The Mozilla logo was displayed in the Taskmanger autostart. The entry in the autostart was called Update and was marked with the icon of Mozilla.

I didn't see this entry in msconfig when I went to hide all Microsoft services.

Furthermore, two folders were created, which are called AMozilla. I could not get a logical explanation with these things and completely reset my machine, Windows 10 Pro version 1709. Now the bad behavior is over and I won't install Slimjet again.

Do you already have any knowledge about my experiences? You can also contact me via e-mail. I was very insecure after installing the browser Slimjet. Maybe the site was compromised? I'm afraid I have no idea what's going on. Slimjet's not part of Mozilla now, is he?

Strange stuff! Convering the last question: To my knowledge FlashPeak Inc. does not belong to Mozilla Inc. A short test of the portable version, which I quickly downloaded again, showed nothing. So I ran the web installer in a Windows 10 virtual machine. I can't confirm the observations of the blog reader regarding task manager and autostart. If FlashPeak Inc. runs a test, and every 100th user gets an experimental browser, I could test indefinitely without observing this issue.

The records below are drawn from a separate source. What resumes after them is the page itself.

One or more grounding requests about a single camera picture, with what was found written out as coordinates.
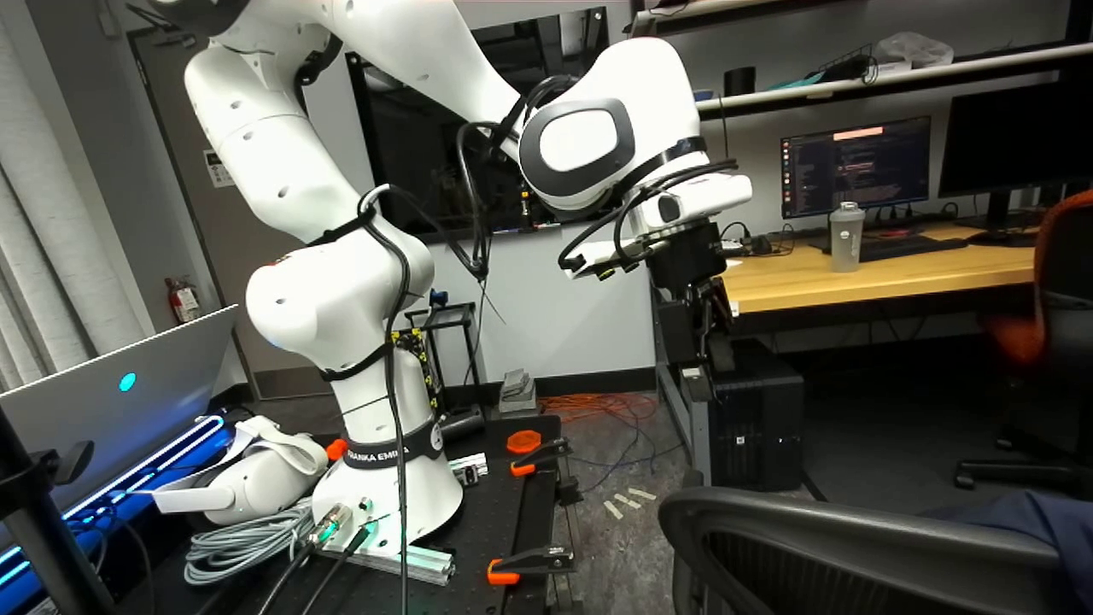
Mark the orange clamp upper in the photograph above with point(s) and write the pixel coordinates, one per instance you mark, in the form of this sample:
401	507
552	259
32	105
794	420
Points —
531	454

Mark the grey water bottle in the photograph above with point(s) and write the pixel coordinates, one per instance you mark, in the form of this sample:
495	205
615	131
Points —
845	234

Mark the black mesh office chair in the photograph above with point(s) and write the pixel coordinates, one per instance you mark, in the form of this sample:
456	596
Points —
772	554

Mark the silver open laptop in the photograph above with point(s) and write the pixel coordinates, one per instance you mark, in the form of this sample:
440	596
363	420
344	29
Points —
124	400

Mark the orange clamp lower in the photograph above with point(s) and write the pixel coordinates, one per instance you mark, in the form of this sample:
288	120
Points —
508	573

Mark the blue case under laptop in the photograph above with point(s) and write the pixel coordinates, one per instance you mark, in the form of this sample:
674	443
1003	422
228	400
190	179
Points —
49	545

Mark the dark right monitor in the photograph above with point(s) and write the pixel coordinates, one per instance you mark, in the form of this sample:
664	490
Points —
1018	138

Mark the wall shelf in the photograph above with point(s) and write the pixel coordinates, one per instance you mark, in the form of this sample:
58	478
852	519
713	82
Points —
900	79

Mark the computer monitor with code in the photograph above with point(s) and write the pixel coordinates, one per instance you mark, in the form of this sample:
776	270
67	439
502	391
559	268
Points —
876	166

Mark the blue denim jacket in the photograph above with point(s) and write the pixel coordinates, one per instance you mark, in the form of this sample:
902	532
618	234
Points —
1054	522

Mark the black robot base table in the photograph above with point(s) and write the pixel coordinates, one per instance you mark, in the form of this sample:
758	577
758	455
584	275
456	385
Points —
499	519

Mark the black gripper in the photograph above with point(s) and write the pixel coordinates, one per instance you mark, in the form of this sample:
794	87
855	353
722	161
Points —
689	261

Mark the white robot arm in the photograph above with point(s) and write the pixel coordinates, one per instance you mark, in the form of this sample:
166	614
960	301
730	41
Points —
622	138

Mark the black computer tower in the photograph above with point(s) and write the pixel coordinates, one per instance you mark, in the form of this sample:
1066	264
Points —
755	422

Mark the orange black office chair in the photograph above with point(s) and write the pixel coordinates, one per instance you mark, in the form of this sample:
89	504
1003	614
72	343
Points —
1054	340

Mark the wooden top desk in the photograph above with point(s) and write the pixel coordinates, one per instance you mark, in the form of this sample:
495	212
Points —
807	277

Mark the large black wall monitor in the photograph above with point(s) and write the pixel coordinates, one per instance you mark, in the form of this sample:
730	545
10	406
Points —
415	145

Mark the orange clamp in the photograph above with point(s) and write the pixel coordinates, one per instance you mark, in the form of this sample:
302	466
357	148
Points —
508	573
531	454

Slimjet-Uninstaller-Eintrag

I would not have blogged about that, if I hadn't found two weird things. Once I found the entries from the picture above in the control panel under Windows 10 V1709. The FlashPeak slimjet entry size is 0, while there is another entry 2.1.2.3 without many more details. The 27.5 MByte and the installation date showed me that it is connected to the Slimjet install. This runs in the direction of the experiences described by the blog reader

Mozilla-Slimjet-Logo?

And there's another strange thing. I unpacked the web installer with a tool (but was only partially successful). But I could find a damaged icon (see picture above) in the destination folder. Even, if the image is damaged, that's a Mozilla logo – and the word 'Firefox' can also be seen in the lower left part of the defective image. There's something in the bush. That was the point where I decided to publish an article within my German blog.

A Reader confirmed it

Shortly after the German article went online, blog reader Nobody commented on March 8, 2018:

The strange observations are correct.

I just installed the Slimjet browser using an offline installer (Windows 32-bit) on Windows 7.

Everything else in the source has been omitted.